**EXERCISE DESCRIPTION**
Reproduce the material below only from the line with "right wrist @" to the line with "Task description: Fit", both included, keeping each line exact and dropping the pictures.

··· DATA FOR ANALYSIS

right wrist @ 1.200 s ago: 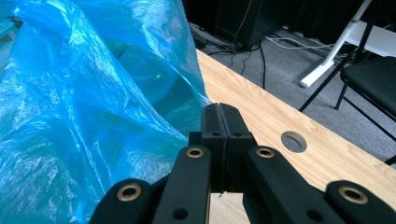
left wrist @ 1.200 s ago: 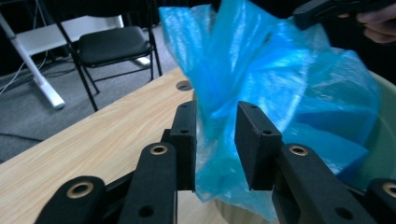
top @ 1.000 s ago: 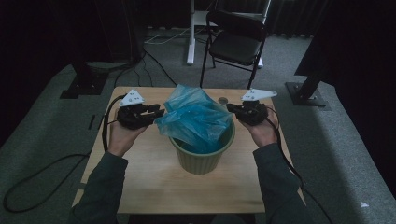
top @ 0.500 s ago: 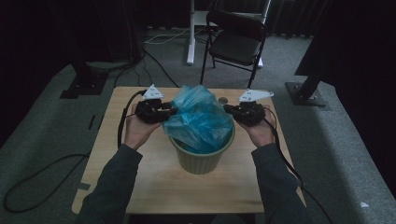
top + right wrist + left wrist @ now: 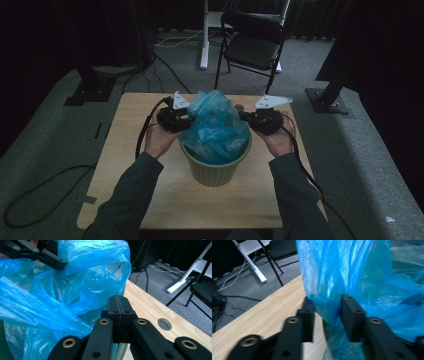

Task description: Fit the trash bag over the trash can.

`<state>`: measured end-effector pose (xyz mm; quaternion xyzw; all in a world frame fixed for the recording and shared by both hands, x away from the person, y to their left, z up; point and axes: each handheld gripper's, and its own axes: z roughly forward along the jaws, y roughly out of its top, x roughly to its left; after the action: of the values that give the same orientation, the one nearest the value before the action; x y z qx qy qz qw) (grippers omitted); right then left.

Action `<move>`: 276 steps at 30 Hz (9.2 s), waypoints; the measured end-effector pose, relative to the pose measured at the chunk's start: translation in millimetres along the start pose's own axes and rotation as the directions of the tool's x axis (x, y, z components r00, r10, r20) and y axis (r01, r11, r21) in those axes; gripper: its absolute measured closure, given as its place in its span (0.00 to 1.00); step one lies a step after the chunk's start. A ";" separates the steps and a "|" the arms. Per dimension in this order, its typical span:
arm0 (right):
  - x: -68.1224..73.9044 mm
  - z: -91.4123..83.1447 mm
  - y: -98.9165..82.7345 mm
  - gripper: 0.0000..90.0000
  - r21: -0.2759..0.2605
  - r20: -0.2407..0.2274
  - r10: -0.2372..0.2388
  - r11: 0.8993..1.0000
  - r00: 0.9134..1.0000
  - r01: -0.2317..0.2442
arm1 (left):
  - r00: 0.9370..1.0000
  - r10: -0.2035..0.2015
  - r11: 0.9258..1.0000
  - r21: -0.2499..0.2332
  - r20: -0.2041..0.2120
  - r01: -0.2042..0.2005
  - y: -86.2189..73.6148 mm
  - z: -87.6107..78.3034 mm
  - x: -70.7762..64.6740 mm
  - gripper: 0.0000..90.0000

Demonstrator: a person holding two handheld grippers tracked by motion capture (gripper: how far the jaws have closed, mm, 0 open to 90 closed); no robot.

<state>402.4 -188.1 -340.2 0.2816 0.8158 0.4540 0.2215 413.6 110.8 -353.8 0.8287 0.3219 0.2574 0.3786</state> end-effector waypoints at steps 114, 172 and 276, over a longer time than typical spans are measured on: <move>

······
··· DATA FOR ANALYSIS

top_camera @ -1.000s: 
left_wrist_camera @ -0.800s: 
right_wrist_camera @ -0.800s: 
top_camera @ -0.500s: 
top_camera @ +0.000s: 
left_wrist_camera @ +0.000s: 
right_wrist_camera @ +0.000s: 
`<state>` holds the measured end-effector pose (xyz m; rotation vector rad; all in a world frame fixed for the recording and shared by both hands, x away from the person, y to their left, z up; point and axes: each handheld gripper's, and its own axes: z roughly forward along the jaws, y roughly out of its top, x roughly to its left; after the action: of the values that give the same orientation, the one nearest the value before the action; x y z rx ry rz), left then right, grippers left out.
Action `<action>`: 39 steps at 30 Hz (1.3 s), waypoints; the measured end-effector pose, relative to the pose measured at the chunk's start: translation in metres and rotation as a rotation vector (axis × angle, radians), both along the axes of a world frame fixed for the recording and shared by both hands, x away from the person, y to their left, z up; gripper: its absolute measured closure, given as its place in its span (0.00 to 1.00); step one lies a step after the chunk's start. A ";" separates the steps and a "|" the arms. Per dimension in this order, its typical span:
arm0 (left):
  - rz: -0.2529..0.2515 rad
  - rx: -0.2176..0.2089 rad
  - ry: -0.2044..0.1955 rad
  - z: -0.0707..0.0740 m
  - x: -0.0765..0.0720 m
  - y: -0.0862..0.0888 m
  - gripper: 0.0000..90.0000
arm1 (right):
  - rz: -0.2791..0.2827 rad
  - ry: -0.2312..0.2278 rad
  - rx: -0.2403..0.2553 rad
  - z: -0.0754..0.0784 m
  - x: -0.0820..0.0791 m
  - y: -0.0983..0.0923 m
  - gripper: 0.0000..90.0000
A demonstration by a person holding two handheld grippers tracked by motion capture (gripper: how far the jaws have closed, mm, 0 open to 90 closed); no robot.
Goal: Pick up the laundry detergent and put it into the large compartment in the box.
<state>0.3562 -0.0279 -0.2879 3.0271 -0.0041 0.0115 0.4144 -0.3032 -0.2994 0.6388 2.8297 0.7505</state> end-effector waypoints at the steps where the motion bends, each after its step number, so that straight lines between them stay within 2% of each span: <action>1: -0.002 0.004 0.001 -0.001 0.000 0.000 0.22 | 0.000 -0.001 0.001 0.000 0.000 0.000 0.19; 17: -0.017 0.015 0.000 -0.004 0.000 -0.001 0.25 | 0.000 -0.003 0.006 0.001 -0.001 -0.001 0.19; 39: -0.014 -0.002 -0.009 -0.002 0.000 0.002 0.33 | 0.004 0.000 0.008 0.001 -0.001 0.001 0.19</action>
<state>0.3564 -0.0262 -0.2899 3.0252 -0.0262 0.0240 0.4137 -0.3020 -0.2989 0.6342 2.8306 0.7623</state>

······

**EXERCISE ANSWER**
right wrist @ 1.200 s ago: 
left wrist @ 1.200 s ago: 
top @ 1.000 s ago: 
top @ 0.500 s ago: 
top + right wrist + left wrist @ now: 

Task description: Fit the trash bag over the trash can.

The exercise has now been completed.